Kepala Dinas Bina Marga DKI Jakarta, Hari Nugroho memastikan akan menindaklanjuti penataan kabel utilitas semrawut di beberapa titik. Hari mengklaim, penataan terhadap kabel utilias terus dikerjakan, meski masih banyak yang berserakan.
"Tim Satgasus akan cek dan tertibkan, kita sedang mengadakan penataan secara bertahap dalam merelokasi kabel udara ke bawah tanah," ucap Hari kepada merdeka.com, Jumat (5/11).
"Ini sejalan dengan revitalisasi pedestrian, kita juga melakukan penataan utilitas yang berada di atas," sambungnya.
Hari menampik, jika penataan utilitas lantaran masih belum ada kesepakatan tarif sewa antara Pemprov DKI dengan operator. Menurut dia, perihal tarif sewa masih dapat dibangun komunikasi agar penataan utilitas bisa berjalan.
"Masalah tarif nanti b to b (business to business) dengan para operator, hanya sedikit perbedaan pandangan. Sudah saya koordinasikan," tandasnya.
Berdasarkan pantauan merdeka.com, kabel-kabel menjuntai banyak ditemukan di sejumlah ruang jalan Jakarta. Kondisi ini membahayakan warga, terutama saat musim hujan.
Sebagai contoh, dalam jalan raya Lenteng Agung mengarah ke Pancoran ditemukan sekitar 10 titik yang di mana kabel–kabel listrik tersebut melintang tidak beraturan. Hal–hal seperti ini harus menjadi pekerjaan rumah pemerintah dalam membereskan permasalahan tata ruang di jalanan ibu kota.
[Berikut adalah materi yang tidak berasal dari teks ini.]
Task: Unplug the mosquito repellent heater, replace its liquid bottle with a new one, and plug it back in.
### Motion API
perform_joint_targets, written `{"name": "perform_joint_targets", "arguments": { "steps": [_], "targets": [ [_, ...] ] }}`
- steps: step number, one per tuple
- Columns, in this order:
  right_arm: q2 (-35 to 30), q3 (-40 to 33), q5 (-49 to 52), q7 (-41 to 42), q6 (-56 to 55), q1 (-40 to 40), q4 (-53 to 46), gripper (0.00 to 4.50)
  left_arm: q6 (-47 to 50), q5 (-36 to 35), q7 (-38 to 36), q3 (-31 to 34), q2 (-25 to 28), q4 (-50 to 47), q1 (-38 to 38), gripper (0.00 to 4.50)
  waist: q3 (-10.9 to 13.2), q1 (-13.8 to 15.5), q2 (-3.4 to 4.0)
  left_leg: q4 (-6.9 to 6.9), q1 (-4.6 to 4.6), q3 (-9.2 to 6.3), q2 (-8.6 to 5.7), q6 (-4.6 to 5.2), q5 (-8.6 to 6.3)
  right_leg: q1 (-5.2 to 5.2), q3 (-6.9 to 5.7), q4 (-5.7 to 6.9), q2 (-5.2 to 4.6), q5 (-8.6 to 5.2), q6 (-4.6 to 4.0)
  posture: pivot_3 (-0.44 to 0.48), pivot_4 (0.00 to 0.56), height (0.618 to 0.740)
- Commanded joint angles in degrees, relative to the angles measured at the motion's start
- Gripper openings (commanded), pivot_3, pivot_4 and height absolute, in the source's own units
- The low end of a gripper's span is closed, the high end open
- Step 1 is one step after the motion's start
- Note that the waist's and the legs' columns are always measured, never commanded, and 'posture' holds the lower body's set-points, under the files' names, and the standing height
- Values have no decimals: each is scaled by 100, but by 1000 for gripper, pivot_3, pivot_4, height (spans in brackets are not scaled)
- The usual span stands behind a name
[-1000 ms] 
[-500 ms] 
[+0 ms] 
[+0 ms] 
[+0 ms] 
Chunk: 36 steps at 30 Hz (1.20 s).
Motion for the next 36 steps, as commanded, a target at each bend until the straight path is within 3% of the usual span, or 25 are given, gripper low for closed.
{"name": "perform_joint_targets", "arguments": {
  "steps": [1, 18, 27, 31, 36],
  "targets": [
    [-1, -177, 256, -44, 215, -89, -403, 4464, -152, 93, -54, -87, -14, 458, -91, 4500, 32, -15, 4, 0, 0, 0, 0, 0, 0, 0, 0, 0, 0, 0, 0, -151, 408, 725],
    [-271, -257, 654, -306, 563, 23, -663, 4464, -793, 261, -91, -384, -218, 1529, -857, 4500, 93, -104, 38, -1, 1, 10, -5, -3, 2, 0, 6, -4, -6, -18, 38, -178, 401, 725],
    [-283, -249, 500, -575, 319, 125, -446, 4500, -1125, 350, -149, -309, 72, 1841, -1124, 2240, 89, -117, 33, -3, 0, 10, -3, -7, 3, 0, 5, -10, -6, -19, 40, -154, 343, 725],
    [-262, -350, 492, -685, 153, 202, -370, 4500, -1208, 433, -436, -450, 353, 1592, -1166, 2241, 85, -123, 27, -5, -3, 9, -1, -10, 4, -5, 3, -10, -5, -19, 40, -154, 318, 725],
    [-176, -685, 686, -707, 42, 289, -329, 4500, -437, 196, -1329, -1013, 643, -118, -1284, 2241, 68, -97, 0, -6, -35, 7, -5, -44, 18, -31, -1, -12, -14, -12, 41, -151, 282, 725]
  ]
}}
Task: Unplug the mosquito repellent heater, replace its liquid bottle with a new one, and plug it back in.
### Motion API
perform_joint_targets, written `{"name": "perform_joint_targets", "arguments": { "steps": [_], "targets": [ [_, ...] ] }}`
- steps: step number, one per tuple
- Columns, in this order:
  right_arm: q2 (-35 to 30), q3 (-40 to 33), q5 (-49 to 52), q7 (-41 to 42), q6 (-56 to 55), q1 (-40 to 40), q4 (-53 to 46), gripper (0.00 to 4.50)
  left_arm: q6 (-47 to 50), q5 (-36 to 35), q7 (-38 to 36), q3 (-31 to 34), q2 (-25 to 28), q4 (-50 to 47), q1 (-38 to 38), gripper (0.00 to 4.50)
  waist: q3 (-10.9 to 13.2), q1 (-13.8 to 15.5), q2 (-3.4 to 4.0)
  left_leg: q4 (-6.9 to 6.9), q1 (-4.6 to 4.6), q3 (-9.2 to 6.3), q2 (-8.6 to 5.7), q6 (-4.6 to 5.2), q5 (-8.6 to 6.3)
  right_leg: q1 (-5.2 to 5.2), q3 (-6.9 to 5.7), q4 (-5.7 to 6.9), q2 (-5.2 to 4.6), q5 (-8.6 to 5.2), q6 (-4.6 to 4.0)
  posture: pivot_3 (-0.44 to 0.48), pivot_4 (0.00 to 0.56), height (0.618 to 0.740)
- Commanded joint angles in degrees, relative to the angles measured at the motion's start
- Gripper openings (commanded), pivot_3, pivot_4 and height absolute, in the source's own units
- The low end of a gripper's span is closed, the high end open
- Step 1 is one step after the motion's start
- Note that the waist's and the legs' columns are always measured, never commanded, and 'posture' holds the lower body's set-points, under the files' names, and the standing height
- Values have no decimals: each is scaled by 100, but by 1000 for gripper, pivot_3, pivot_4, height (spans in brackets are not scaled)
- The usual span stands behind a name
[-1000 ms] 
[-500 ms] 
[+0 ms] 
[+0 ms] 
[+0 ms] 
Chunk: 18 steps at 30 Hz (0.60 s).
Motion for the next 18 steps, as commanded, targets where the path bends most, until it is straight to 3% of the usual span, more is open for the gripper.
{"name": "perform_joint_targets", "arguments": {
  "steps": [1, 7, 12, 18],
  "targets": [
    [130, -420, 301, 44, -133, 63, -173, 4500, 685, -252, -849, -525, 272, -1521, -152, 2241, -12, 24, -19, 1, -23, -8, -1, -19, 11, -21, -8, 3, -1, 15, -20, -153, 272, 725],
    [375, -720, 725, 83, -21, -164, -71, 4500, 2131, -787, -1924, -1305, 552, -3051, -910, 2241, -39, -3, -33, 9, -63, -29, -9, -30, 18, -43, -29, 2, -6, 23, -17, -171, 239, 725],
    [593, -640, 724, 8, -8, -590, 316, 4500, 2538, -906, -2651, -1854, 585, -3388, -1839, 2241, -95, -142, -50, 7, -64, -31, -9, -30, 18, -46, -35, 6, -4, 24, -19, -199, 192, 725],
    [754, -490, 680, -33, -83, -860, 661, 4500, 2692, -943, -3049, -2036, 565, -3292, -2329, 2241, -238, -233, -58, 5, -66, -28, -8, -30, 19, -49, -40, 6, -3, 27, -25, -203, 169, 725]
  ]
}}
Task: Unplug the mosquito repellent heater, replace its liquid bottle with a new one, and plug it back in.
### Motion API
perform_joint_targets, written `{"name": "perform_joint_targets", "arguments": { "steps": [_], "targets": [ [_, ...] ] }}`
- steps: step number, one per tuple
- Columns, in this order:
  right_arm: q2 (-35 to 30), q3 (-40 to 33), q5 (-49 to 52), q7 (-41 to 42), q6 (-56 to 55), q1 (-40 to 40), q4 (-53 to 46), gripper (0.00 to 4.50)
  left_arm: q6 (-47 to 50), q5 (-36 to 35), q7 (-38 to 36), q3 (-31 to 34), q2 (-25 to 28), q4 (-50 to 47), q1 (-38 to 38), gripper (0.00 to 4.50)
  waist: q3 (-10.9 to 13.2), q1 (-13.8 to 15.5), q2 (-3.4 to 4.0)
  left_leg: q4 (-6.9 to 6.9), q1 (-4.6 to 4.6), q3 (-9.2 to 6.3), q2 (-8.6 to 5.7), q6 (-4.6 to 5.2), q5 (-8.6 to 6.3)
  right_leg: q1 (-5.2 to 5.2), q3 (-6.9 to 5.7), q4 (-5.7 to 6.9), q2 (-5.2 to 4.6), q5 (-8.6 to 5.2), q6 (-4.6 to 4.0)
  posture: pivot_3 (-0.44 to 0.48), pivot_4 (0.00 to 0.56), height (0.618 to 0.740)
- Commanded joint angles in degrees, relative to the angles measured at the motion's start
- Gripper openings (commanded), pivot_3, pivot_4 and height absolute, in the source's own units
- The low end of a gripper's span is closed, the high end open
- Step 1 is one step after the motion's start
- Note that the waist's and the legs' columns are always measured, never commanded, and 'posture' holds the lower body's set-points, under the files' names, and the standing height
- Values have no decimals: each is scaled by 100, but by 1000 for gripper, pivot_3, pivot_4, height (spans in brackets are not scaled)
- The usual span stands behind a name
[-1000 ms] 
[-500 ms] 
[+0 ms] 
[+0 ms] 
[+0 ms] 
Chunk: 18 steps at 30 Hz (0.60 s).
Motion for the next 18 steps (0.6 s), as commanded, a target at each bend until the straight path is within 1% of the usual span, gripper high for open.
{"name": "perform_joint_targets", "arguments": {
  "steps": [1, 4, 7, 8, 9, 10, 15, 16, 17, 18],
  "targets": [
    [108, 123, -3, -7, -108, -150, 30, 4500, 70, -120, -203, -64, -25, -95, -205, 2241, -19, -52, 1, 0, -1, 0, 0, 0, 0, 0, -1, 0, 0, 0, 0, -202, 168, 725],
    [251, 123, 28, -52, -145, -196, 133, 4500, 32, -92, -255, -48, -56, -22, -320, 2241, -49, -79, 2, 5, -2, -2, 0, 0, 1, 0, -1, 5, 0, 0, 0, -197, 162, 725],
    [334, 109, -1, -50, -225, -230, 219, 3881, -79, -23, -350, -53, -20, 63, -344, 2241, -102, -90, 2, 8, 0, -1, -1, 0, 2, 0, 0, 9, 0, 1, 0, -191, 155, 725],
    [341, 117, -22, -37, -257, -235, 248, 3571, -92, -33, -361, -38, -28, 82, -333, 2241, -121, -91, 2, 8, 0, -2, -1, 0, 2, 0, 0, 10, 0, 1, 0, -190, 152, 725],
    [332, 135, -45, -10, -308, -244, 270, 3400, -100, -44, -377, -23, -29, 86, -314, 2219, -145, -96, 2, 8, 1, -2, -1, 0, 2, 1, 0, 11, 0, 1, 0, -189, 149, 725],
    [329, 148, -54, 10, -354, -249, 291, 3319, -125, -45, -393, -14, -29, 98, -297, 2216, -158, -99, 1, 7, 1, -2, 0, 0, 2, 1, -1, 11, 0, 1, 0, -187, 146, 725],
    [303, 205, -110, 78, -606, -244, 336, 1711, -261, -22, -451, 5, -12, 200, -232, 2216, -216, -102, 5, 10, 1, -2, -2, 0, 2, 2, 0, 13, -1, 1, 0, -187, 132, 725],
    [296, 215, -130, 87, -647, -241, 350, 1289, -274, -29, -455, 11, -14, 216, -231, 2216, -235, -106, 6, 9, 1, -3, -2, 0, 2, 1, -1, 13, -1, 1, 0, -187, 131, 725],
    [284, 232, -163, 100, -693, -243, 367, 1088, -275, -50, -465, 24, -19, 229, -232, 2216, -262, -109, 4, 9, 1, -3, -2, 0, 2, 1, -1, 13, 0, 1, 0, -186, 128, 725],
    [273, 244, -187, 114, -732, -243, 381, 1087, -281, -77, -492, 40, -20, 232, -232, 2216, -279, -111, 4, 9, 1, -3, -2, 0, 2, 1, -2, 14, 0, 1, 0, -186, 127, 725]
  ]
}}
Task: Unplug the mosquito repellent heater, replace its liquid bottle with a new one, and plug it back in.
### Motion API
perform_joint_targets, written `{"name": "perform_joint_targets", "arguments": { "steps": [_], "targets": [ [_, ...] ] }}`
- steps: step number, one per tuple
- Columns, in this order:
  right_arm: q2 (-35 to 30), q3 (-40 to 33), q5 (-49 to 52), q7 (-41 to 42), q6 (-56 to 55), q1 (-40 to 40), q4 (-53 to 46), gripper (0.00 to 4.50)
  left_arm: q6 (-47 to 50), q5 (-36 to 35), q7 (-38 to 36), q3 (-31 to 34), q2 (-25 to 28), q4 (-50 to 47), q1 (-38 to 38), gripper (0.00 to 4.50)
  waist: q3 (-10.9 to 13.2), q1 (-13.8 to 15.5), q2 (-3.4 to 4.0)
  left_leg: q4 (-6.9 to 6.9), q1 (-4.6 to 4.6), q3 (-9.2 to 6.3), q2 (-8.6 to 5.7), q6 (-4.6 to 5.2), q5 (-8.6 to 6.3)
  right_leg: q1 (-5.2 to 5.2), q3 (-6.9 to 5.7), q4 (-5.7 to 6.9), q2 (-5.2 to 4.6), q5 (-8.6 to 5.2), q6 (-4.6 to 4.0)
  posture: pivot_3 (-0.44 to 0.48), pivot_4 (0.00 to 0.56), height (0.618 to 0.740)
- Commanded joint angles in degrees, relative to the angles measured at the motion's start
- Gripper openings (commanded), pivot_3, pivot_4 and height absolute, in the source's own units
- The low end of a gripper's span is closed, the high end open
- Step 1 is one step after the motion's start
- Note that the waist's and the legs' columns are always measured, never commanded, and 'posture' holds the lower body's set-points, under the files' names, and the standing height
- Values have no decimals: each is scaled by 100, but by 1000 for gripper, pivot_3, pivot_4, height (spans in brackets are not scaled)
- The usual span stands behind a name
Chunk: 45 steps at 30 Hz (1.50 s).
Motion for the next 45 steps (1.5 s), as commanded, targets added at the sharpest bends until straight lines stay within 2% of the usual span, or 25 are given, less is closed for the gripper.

Banyak kabel-kabel tersebut juga melintas di atas toko–toko di daerah Lenteng Agung. Tak jarang juga kabel–kabel tersebut melintang di antara pohon–pohon besar.
"Kalau untuk kabel ini sudah sejak lama, untuk pastinya kurang tahu. Biasanya, juga suka dikontrol setiap hari jumat oleh PLN," ujar salah satu pemilik warung di daerah Lenteng Agung.
Contoh lain, di Jembatan penyeberangan orang (JPO) daerah Gelael, terdapat kabel–kabel yang berserakan di JPO tersebut. Ditambah dengan sampah–sampah bungkus rokok dan daun di ujung JPO tersebut.